When I boot images:debian/sid (image fingerprint 67e221357f18), networking does not run in the guest. I see local link IPv6 addresses but no IPv4 address configured. I assume it's supposed to work with networkd since /etc/systemd/network/eth0.network exists, but systemd-networkd is not running.

I tried the same thing on a 24.04 host with lxd snap 6.1-0d4d89b and it works fine, so I assume this is an issue either with the older lxd or the older host OS.

A brief description of the problem. Should include what you were attempting to do, what you did, what happened and what you expected to see happen.

Steps to reproduce

  1. Configure the default profile with security.nesting=true (I'm using this because I'm also trying to use Oracular containers on this host system.
  2. lxc launch images:67e221357f18 ns
  3. lxc exec ns bash
  4. ip a, wait a while, retry, etc.

Expected results: IPv4 configured. Actual results: IPv4 is not configured.

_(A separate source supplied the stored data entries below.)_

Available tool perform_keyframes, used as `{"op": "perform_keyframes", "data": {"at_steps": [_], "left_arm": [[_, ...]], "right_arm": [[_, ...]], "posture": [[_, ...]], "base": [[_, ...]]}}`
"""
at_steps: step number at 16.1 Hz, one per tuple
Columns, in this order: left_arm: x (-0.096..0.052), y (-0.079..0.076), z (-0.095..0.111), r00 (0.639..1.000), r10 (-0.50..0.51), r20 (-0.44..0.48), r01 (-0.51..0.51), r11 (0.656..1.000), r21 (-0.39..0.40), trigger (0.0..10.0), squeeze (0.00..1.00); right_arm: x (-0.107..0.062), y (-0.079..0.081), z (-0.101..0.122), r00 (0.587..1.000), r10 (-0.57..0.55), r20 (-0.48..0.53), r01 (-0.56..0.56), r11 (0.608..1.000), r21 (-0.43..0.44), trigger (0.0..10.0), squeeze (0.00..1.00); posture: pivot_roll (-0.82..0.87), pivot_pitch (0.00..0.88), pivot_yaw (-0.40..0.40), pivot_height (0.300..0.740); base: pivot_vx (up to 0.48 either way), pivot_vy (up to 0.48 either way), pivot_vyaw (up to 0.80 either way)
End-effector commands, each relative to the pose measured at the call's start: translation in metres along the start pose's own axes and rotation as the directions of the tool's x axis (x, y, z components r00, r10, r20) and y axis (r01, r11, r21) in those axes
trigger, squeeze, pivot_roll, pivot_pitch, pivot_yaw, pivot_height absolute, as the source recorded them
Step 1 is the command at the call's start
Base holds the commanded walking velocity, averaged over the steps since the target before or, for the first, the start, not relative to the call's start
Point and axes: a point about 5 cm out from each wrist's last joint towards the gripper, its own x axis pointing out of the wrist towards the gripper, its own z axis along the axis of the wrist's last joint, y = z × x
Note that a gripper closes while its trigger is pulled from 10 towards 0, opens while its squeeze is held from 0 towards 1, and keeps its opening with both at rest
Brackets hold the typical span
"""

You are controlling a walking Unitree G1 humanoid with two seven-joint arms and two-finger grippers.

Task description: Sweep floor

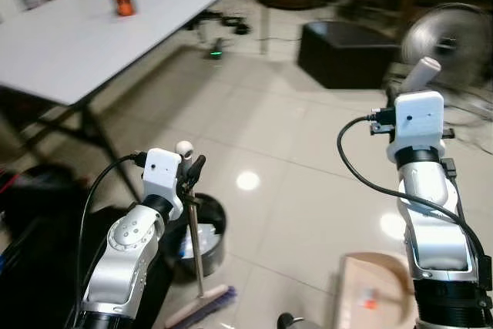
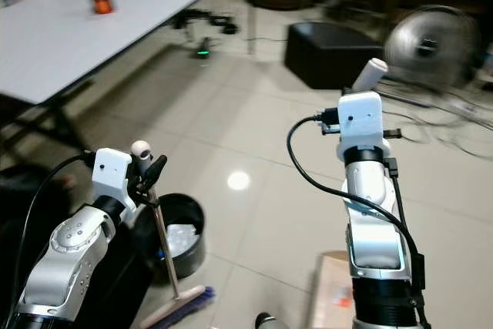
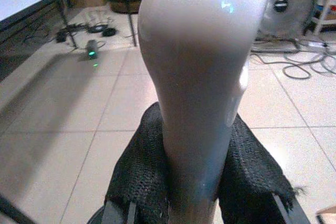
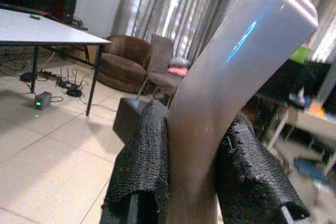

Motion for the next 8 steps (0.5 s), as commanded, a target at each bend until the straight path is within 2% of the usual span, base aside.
{"op": "perform_keyframes", "data": {"at_steps": [1, 5, 6, 8], "left_arm": [[-0.0007, 0.0038, 0.0092, 0.999, 0.023, 0.038, -0.024, 0.999, 0.030, 10.0, 0.00], [-0.0023, 0.0018, 0.0123, 0.998, 0.031, 0.048, -0.031, 1.000, -0.004, 10.0, 0.00], [-0.0020, 0.0016, 0.0138, 0.998, 0.039, 0.048, -0.038, 0.999, -0.027, 10.0, 0.00], [-0.0002, 0.0033, 0.0172, 0.998, 0.040, 0.054, -0.039, 0.999, -0.011, 10.0, 0.00]], "right_arm": [[-0.0019, 0.0006, 0.0056, 1.000, 0.015, 0.001, -0.015, 0.997, 0.069, 10.0, 0.00], [-0.0049, 0.0021, 0.0059, 0.999, 0.015, -0.031, -0.011, 0.992, 0.129, 10.0, 0.00], [-0.0059, 0.0003, 0.0052, 0.999, 0.011, -0.042, -0.006, 0.992, 0.123, 10.0, 0.00], [-0.0074, -0.0023, 0.0040, 0.999, 0.015, -0.047, -0.011, 0.996, 0.083, 10.0, 0.00]], "posture": [[0.00, 0.000, 0.049, 0.740], [-0.01, 0.000, 0.055, 0.740], [-0.01, 0.003, 0.056, 0.740], [-0.01, 0.007, 0.058, 0.740]], "base": [[0.000, 0.000, -0.80], [0.000, 0.000, -0.80], [0.000, 0.000, -0.80], [0.000, 0.000, -0.80]]}}
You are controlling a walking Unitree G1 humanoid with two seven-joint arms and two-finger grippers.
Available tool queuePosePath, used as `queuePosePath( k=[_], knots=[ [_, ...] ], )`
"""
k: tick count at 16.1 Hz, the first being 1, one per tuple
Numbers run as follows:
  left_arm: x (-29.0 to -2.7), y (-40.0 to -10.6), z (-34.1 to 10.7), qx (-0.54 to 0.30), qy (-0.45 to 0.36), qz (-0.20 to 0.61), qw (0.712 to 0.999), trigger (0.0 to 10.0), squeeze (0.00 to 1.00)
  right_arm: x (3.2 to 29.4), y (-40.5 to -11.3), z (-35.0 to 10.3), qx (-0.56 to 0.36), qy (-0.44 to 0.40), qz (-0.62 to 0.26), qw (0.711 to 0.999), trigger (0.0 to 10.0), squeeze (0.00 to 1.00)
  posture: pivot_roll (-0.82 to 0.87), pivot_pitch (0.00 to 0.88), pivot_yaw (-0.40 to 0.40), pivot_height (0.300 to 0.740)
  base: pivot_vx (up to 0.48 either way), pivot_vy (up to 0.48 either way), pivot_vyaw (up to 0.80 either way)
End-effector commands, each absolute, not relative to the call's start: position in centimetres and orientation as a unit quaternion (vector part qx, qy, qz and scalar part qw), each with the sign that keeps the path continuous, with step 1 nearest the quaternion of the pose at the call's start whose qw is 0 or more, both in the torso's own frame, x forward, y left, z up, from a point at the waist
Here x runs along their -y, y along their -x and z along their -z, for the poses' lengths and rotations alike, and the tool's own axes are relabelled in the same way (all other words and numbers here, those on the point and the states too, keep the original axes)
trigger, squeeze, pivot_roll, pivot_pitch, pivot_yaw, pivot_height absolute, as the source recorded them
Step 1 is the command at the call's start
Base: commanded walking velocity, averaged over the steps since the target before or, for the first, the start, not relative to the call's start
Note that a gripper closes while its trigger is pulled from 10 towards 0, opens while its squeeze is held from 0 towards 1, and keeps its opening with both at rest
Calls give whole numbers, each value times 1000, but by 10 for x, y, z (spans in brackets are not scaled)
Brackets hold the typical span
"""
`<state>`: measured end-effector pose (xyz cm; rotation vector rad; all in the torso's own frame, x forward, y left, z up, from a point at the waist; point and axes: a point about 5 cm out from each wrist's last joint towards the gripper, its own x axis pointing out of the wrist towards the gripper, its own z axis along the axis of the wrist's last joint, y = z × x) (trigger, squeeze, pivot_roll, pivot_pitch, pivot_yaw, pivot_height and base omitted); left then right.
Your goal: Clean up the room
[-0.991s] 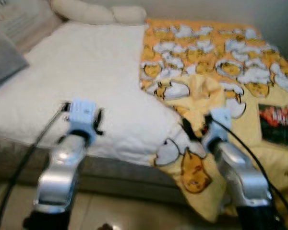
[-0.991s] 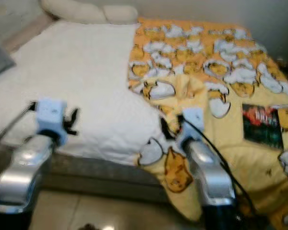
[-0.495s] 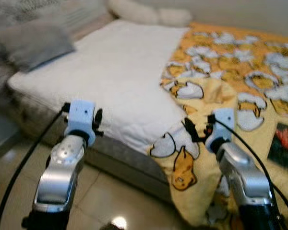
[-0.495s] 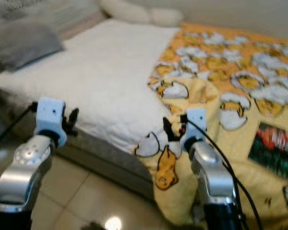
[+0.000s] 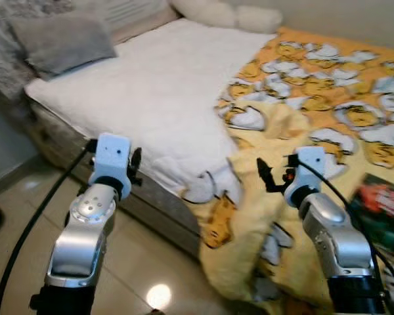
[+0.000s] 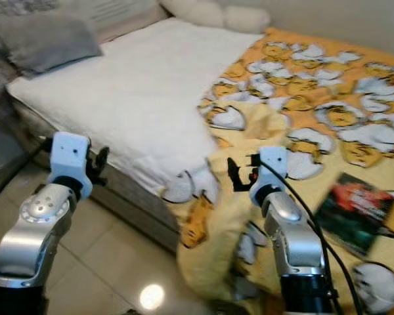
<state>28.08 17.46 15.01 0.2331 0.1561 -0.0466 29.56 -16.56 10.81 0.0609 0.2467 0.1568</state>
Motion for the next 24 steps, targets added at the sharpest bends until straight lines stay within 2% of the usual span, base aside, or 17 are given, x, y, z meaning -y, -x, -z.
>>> queuePosePath(
  k=[1,17,22,24],
  knots=[
    [-177,-282,-152,-76,-118,18,990,10000,0,161,-296,-109,-120,-31,-86,989,10000,0,-36,0,27,740,0,-409,0],
    [-178,-279,-147,-84,-117,17,989,10000,0,163,-293,-104,-130,-31,-92,987,10000,0,-38,0,28,740,0,-408,0],
    [-170,-276,-134,-123,-70,35,989,10000,0,160,-290,-99,-150,-45,-99,983,10000,0,-41,0,31,740,0,0,0],
    [-171,-276,-132,-116,-85,33,989,10000,0,158,-290,-99,-154,-47,-102,982,10000,0,-42,0,33,740,0,0,0]
  ],
)
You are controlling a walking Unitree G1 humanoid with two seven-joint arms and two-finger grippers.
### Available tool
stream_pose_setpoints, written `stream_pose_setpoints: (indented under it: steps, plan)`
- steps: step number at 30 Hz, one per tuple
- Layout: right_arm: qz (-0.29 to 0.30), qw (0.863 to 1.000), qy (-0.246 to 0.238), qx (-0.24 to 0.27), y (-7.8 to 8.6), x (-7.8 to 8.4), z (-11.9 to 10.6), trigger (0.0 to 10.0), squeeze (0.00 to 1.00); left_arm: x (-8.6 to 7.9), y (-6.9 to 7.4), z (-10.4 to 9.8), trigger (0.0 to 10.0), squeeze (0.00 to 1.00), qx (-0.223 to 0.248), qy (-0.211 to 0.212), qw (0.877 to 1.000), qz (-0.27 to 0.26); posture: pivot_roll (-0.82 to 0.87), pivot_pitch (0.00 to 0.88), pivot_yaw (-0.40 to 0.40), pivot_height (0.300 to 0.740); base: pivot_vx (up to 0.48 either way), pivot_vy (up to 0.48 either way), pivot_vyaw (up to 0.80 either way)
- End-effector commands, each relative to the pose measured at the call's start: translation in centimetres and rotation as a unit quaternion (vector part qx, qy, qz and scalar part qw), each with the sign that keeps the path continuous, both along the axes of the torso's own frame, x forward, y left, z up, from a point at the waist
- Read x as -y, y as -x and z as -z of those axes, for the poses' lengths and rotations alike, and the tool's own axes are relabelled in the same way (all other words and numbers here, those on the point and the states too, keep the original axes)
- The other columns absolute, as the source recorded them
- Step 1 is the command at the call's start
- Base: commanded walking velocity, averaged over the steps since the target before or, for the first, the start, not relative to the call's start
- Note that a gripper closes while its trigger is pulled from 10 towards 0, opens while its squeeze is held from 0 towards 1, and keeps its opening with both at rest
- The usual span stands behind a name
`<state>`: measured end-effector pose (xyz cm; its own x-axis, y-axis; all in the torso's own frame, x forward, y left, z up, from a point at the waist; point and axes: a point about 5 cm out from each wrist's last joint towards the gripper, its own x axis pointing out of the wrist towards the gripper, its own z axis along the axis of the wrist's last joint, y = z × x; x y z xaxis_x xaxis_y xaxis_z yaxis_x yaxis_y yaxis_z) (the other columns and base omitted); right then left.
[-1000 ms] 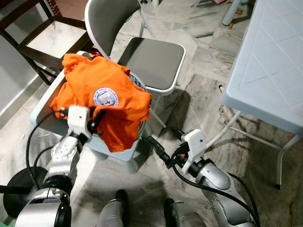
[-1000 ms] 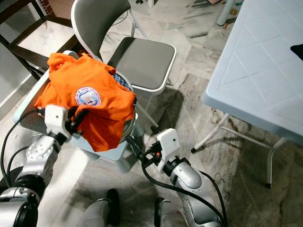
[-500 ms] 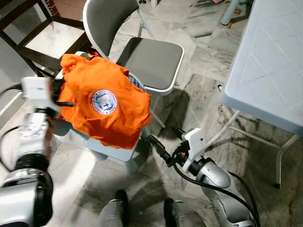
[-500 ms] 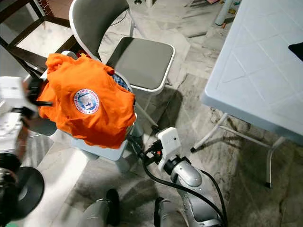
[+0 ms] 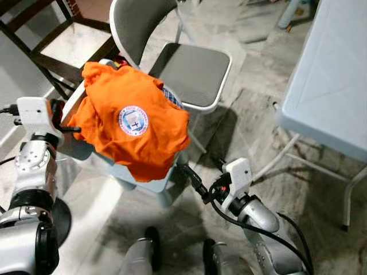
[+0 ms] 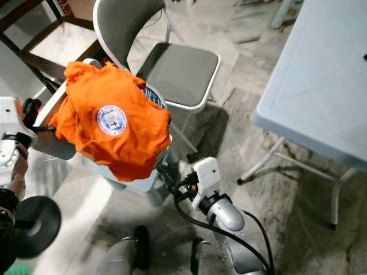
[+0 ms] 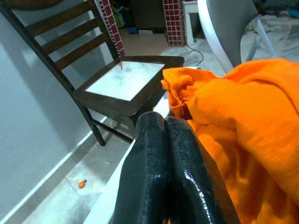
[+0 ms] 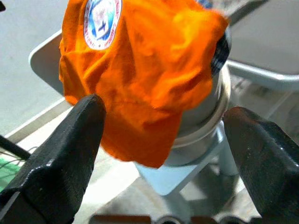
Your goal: Hang hanger
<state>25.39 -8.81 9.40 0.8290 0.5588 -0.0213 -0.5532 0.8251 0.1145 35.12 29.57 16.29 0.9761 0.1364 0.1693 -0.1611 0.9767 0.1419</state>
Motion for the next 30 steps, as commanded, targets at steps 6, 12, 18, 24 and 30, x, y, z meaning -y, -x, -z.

NOTE: taking other actions inside the container seems to result in socket activation of systemd-networkd, and that fixes things. So does waiting about five minutes. In my test, systemd status systemd-networkd reports that the service started 6m43s after I started the instance. My issue is that automated use expects networking in the container to come up promptly with no further action.

Information to attach

Jul 22 11:35:51 rbasak-gu kernel: [427908.488584] lxdbr0: port 1(veth92757f2f) entered blocking state
Jul 22 11:35:51 rbasak-gu kernel: [427908.488585] lxdbr0: port 1(veth92757f2f) entered disabled state
Jul 22 11:35:51 rbasak-gu kernel: [427908.491402] device veth92757f2f entered promiscuous mode
Jul 22 11:35:51 rbasak-gu kernel: [427908.708017] audit: type=1400 audit(1721648151.993:5549): apparmor="STATUS" operation="profile_load" profile="unconfined" name="lxd-ns_</var/snap/lxd/common/lxd>" pid=144136 comm="apparmor_parser"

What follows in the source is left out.